PROBLEM => Would you return every line of the listing below that has "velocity" in it?

*** AVAILABLE DATA

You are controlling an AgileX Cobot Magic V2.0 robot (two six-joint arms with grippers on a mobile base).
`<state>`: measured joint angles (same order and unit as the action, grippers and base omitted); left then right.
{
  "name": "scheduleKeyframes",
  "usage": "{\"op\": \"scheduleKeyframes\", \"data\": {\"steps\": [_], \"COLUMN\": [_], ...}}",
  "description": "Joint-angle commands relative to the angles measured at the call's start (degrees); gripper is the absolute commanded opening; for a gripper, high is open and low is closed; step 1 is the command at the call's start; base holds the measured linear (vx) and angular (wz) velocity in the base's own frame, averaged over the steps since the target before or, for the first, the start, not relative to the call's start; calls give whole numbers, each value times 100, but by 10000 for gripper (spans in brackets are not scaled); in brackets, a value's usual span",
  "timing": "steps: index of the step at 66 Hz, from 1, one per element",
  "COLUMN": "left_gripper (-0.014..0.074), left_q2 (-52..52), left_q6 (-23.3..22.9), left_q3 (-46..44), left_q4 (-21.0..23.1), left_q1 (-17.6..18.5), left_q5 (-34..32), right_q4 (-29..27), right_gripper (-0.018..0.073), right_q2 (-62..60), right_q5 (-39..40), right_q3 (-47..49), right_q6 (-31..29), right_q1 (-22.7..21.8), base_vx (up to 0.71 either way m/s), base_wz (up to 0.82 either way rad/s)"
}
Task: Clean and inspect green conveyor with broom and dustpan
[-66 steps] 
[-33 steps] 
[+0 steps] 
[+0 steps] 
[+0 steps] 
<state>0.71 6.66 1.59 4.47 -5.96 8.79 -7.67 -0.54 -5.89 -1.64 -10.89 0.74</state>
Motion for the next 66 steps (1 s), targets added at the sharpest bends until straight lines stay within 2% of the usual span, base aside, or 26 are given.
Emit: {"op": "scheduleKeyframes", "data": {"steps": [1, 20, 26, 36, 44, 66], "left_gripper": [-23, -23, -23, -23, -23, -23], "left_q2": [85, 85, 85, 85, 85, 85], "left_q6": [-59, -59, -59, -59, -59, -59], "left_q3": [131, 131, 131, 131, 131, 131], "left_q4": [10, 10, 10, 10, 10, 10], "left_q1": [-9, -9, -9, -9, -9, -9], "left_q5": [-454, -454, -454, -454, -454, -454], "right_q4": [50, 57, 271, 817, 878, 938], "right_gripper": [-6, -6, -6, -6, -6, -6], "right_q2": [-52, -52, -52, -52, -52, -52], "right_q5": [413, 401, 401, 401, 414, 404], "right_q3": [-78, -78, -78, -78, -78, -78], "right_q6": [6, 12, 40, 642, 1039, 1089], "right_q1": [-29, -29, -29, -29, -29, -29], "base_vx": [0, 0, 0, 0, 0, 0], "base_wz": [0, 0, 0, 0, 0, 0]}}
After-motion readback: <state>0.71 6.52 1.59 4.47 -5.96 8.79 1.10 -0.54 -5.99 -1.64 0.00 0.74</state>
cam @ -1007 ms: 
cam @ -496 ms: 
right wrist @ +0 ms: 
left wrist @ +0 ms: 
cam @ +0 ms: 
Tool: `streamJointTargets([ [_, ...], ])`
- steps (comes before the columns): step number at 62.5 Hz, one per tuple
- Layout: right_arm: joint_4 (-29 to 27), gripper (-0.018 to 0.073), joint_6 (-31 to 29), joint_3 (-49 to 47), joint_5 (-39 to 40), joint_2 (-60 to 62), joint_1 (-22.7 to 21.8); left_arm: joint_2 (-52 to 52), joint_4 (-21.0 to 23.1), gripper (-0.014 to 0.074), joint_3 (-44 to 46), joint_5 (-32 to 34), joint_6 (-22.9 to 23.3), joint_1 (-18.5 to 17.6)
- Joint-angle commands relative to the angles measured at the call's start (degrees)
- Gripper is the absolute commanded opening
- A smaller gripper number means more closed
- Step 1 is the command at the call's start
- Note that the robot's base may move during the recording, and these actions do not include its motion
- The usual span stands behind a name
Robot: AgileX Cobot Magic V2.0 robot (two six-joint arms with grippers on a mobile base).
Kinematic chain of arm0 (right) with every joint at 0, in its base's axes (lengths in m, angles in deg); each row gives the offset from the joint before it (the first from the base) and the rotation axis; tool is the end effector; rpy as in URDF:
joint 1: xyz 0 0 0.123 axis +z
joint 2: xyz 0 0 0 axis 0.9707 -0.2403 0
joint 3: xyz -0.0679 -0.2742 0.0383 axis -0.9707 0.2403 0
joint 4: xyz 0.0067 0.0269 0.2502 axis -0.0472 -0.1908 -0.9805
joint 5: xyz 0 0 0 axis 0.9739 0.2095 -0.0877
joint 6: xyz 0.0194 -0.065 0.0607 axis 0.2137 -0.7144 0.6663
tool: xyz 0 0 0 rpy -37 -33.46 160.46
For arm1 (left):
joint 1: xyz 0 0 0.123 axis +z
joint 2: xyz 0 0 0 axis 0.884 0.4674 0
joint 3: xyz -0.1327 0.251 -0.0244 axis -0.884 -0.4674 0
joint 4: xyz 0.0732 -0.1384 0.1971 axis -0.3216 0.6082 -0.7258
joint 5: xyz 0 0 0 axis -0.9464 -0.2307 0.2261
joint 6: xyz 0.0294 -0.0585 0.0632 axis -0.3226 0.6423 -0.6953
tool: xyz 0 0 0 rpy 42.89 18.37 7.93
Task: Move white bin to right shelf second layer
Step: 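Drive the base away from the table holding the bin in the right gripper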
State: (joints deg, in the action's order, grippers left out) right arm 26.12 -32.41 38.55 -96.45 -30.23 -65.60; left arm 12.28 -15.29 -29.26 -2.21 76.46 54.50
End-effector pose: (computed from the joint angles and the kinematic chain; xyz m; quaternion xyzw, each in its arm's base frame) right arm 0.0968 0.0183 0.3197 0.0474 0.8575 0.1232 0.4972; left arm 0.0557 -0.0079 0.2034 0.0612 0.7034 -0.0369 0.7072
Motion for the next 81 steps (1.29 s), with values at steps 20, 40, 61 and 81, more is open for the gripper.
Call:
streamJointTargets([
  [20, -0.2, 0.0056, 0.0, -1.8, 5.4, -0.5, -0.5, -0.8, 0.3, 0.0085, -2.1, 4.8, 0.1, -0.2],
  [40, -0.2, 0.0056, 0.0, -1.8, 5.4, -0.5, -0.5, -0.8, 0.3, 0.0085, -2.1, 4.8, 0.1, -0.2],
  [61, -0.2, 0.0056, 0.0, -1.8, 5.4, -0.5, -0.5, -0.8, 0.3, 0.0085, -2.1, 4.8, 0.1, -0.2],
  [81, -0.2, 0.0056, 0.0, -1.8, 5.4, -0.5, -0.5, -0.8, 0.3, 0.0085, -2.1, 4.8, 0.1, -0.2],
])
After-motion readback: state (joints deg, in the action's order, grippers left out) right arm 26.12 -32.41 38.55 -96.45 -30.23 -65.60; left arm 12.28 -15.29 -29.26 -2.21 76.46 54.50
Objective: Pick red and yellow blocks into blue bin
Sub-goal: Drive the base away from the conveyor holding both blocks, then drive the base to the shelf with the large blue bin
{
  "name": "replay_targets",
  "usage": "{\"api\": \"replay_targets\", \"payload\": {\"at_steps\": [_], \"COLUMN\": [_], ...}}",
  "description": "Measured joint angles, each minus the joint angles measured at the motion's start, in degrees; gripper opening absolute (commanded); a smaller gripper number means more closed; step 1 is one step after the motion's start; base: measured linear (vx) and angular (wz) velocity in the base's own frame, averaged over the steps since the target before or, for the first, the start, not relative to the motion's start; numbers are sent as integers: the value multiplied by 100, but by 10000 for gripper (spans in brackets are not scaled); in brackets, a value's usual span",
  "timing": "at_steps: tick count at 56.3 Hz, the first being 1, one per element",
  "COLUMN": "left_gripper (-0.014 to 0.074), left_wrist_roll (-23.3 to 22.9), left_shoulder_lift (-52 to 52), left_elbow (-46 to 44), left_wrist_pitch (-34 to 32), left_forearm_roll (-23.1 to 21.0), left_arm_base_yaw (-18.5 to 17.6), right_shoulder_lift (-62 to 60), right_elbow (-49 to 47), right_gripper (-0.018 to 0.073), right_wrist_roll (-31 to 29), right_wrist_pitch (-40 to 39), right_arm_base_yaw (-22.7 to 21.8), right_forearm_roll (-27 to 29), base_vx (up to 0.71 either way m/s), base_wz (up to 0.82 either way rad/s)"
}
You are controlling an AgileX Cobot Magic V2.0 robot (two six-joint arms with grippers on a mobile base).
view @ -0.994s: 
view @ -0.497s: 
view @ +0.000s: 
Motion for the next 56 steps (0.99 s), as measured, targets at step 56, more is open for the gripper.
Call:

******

EXERCISE RESULT =>
  "description": "Joint-angle commands relative to the angles measured at the call's start (degrees); gripper is the absolute commanded opening; for a gripper, high is open and low is closed; step 1 is the command at the call's start; base holds the measured linear (vx) and angular (wz) velocity in the base's own frame, averaged over the steps since the target before or, for the first, the start, not relative to the call's start; calls give whole numbers, each value times 100, but by 10000 for gripper (spans in brackets are not scaled); in brackets, a value's usual span",
  "description": "Measured joint angles, each minus the joint angles measured at the motion's start, in degrees; gripper opening absolute (commanded); a smaller gripper number means more closed; step 1 is one step after the motion's start; base: measured linear (vx) and angular (wz) velocity in the base's own frame, averaged over the steps since the target before or, for the first, the start, not relative to the motion's start; numbers are sent as integers: the value multiplied by 100, but by 10000 for gripper (spans in brackets are not scaled); in brackets, a value's usual span",

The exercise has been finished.